In questo modo l’Italia si libererebbe dalla morsa dei Trattati di Dublino che, ad oggi, riversano sui Paesi di primo approdo la responsabilità di accogliere e gestire le richieste di protezione internazionale delle persone arrivate sul loro territorio. Una disposizione che negli anni ha messo sotto pressione questi Paesi, mentre nel resto d’Europa è stata dimostrata scarsa solidarietà tra Stati membri. In tutti questi anni, l’unica intesa raggiunta, e solo tra 19 cancellerie sulle 27 parte dell’Ue, è stata quella dello scorso giugno con il Patto Migrazione e Asilo. Questo prevede che i Paesi aderenti siano obbligati a fornire una qualche forma di sostegno a scelta tra l’ospitare una quota di migranti sul proprio territorio, farsi carico di alcuni rimpatri o fornire contributi finanziari o sotto forma di personale al Paese sotto pressione. Troppo poco per ridare fiato alle strutture d’accoglienza ingolfate nei Paesi di primo approdo.
“PROPOSTA DIFFICILMENTE REALIZZABILE” – L’ipotesi che circola nelle stanze del Viminale deve fare i conti però con la mancanza di volontà e la scarsa solidarietà intraeuropea dimostrata in questi anni dai governi. Anche per questo, secondo Savio, è destinata a rimanere solo un’idea o, al massimo, una provocazione. “Mi sento di dire che, nel caso in cui dovesse concretizzarsi, si tratterebbe più di un’operazione politica con l’obiettivo di lanciare un messaggio forte all’Europa, ma difficilmente realizzabile. La reputo un’idea un po’ campata in aria“. Questo perché, spiega, “è vero che la richiesta è valida dal momento in cui si entra nel territorio di uno Stato estero, ma per renderla effettiva è necessario che venga raccolta da uffici o personale preposto, come Questure, Prefetture o almeno personale di polizia o di organizzazioni internazionali delegate. Ma non credo, viste le posizioni espresse a Bruxelles, che la Germania o altri Paesi abbiano intenzione di fare concessioni di questo tipo. Sarebbe certamente una svolta”.
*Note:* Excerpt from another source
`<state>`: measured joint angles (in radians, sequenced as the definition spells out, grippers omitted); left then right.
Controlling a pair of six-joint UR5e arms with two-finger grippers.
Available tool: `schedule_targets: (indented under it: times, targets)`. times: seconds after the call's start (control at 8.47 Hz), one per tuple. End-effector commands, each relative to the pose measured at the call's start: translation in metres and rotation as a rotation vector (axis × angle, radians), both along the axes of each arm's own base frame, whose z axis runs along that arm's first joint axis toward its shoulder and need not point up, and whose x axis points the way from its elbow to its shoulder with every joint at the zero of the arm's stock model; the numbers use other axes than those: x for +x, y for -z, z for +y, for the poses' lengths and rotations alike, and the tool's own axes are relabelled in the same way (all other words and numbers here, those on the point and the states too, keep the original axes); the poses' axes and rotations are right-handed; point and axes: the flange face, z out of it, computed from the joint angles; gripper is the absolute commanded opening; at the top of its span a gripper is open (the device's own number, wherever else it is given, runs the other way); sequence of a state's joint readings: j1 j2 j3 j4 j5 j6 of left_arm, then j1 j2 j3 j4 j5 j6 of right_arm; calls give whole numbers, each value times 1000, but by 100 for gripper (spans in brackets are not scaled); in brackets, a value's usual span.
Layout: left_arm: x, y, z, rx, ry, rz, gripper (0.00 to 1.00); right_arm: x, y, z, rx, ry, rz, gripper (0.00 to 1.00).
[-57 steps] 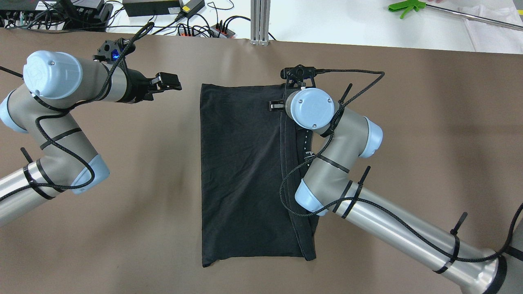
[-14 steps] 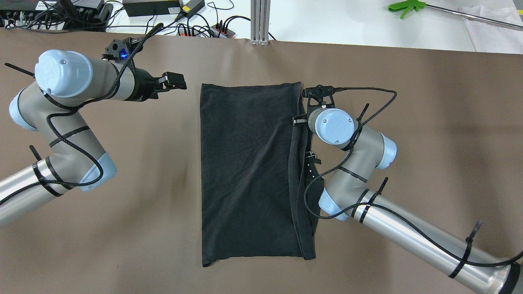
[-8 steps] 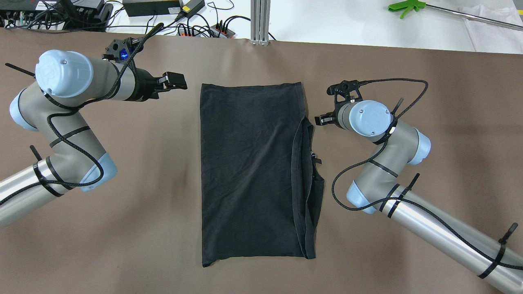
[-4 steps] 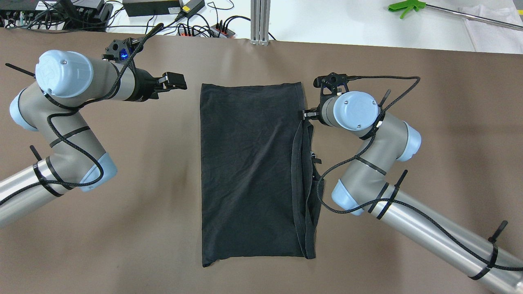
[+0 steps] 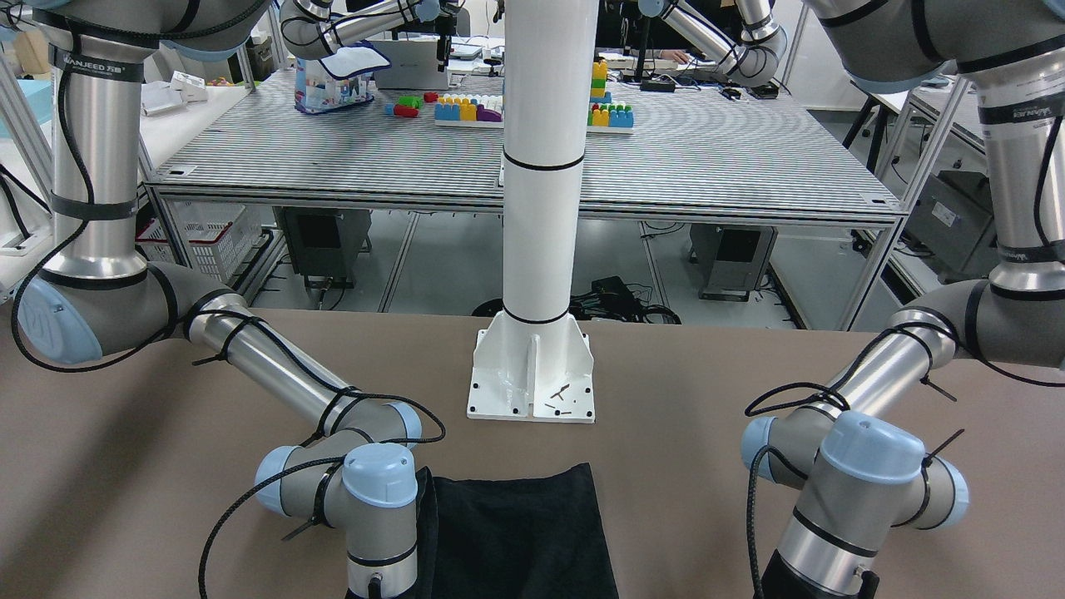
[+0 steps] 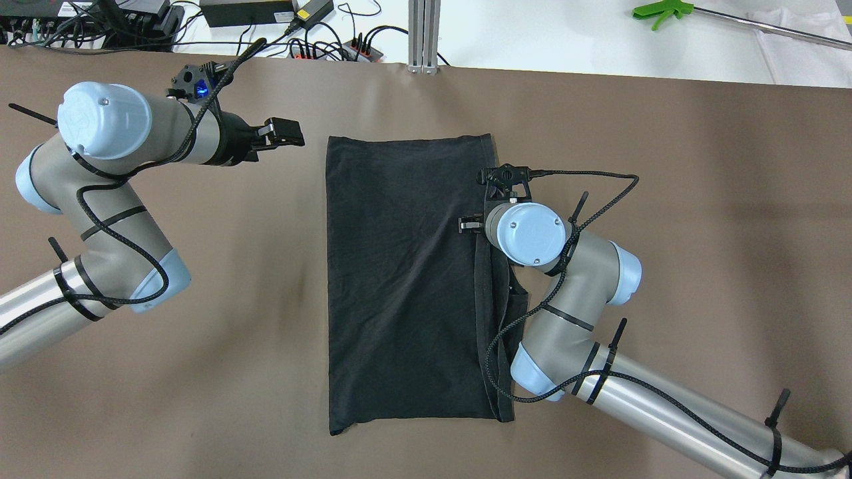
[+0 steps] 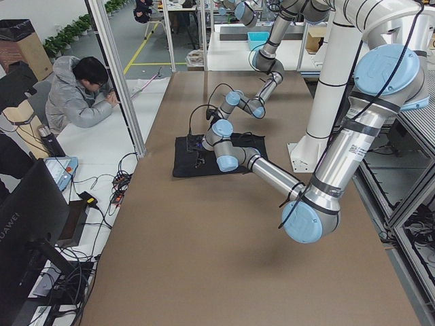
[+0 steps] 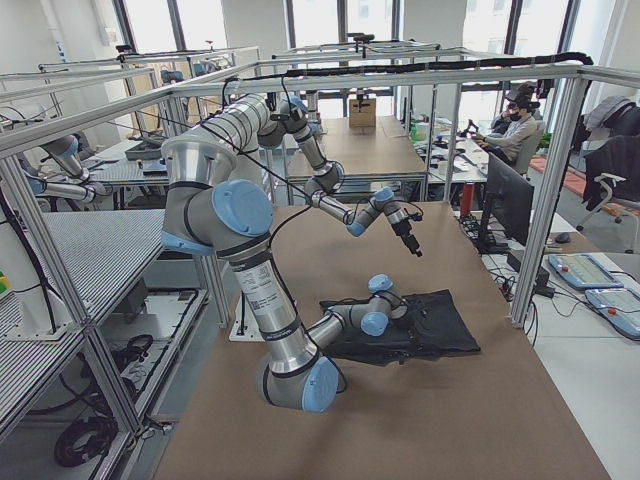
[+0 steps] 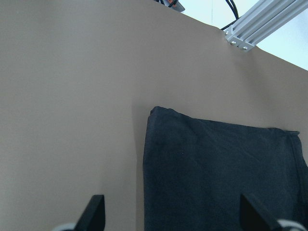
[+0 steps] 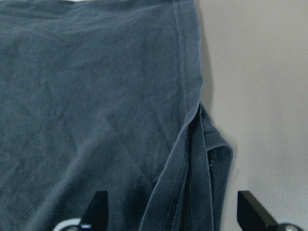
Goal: Fold clothes
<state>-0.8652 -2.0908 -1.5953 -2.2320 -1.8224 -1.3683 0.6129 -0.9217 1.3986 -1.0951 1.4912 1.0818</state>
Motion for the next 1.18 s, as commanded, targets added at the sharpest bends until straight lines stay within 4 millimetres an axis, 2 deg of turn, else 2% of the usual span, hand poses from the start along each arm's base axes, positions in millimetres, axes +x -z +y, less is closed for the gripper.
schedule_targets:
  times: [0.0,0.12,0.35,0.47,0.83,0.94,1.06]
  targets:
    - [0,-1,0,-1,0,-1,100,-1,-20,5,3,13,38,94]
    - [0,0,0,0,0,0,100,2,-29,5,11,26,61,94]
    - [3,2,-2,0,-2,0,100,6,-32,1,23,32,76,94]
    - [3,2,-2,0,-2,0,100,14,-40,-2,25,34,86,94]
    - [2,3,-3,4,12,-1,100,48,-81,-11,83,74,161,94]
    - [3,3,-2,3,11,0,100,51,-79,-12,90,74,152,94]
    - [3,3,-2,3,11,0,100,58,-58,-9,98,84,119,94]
Come spiega l’avvocato dell’associazione che ha assistito numerosi casi di richiedenti asilo in Italia, esistono diversi cavilli legali per cui è complicato rendere questa pratica strutturale: “Sarebbero necessarie modifiche alle normative interne dei singoli Paesi – continua – Ma come detto non sembra proprio che ci sia la volontà politica delle cancellerie di aumentare il proprio contributo per l’accoglienza. Se bastasse mettere piede su territorio straniero per formalizzare una richiesta di protezione internazionale, non sarebbe necessario intraprendere un viaggio pericoloso e costoso come quello verso la Libia o la Tunisia. Basterebbe recarsi in un consolato o ambasciata straniera e fare richiesta. Ma non è una procedura contemplata, se non in casi eccezionali”.